* Task item *
Take the lines from the beginning of the data below through the line holding "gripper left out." and return exactly those.

* Data *
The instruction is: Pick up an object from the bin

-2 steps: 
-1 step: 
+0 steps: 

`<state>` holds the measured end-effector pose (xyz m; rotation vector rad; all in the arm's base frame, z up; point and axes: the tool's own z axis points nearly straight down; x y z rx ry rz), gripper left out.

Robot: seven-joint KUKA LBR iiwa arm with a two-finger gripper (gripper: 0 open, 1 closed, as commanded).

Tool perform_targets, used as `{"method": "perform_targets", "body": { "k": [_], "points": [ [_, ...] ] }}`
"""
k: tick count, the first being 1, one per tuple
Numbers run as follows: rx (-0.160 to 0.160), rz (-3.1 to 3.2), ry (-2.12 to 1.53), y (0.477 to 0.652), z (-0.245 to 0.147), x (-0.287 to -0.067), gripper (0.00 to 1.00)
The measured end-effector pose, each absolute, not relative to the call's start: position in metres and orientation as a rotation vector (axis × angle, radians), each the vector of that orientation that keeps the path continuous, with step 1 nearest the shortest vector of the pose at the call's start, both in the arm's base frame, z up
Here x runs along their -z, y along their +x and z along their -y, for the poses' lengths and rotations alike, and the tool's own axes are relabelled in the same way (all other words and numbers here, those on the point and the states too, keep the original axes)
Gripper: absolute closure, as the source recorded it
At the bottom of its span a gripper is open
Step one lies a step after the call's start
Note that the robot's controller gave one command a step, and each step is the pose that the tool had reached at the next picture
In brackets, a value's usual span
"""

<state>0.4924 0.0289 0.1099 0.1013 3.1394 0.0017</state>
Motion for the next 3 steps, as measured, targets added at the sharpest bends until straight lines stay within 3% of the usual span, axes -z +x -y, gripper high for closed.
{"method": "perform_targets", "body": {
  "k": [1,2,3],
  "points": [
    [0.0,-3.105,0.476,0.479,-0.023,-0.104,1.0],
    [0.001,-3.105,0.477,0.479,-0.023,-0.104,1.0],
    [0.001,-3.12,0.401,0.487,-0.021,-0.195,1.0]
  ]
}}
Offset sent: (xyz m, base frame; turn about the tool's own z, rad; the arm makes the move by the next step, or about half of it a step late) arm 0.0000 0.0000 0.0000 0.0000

* Reply to the task *
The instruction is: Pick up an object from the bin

-2 steps: 
-1 step: 
+0 steps: 

`<state>` holds the measured end-effector pose (xyz m; rotation vector rad; all in the arm's base frame, z up; point and axes: the tool's own z axis points nearly straight down; x y z rx ry rz), gripper left out.

That concludes the answer to this exercise.